**EXERCISE OBJECTIVE:** All lines from the one containing "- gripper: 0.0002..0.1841" to the final line of the material should be retyped exactly. Nothing else belongs in the response.

**DATA SHOWN:**
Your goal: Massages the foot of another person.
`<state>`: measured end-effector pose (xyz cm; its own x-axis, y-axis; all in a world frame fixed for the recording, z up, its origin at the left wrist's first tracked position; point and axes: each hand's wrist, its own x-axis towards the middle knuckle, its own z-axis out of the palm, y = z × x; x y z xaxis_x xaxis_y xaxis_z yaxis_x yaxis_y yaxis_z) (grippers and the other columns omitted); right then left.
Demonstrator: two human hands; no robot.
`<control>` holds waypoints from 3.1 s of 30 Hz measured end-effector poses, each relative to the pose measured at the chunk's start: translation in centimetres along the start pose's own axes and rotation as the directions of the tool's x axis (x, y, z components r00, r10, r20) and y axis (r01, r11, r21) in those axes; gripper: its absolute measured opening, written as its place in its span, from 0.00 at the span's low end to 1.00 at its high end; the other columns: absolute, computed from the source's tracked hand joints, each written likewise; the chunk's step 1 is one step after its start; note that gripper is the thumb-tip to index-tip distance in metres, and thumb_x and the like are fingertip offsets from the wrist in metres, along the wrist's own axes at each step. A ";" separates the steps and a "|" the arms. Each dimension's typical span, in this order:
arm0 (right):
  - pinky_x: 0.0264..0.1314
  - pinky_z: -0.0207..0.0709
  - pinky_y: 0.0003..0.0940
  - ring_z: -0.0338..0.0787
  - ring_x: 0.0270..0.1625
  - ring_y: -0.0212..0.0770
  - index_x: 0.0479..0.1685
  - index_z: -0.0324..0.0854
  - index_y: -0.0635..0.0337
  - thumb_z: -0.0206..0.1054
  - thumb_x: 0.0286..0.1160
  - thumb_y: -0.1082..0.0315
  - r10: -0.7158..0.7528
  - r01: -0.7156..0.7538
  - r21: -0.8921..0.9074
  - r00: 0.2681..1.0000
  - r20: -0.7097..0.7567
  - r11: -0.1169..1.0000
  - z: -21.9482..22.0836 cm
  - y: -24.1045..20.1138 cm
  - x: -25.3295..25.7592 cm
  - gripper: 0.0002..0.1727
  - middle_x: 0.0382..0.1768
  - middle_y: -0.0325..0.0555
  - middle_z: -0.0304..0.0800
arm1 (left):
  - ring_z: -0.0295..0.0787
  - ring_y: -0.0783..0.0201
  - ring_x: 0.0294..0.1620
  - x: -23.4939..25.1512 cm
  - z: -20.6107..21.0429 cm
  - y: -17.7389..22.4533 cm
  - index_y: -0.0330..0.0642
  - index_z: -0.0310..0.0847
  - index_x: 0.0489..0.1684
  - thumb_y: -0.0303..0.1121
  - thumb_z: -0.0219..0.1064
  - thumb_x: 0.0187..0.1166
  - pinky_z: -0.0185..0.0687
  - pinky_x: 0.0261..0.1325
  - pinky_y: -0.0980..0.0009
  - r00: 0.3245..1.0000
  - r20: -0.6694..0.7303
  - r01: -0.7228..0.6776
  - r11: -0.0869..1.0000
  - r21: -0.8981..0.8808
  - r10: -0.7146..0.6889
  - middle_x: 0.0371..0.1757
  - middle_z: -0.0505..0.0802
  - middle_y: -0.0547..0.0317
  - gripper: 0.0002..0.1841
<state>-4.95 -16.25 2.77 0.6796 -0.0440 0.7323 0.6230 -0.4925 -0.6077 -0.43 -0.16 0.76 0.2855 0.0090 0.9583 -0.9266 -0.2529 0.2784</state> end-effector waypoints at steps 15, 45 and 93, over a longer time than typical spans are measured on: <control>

**REPLY TO THE TASK:**
  - gripper: 0.0002..0.1841
<state>-4.95 -16.25 2.77 0.6796 -0.0440 0.7323 0.6230 -0.4925 -0.6077 -0.43 -0.16 0.76 0.2855 0.0090 0.9583 -0.9266 -0.2529 0.2784</state> end-effector waypoints at steps 15, 45 and 93, over a longer time than typical spans are measured on: <control>

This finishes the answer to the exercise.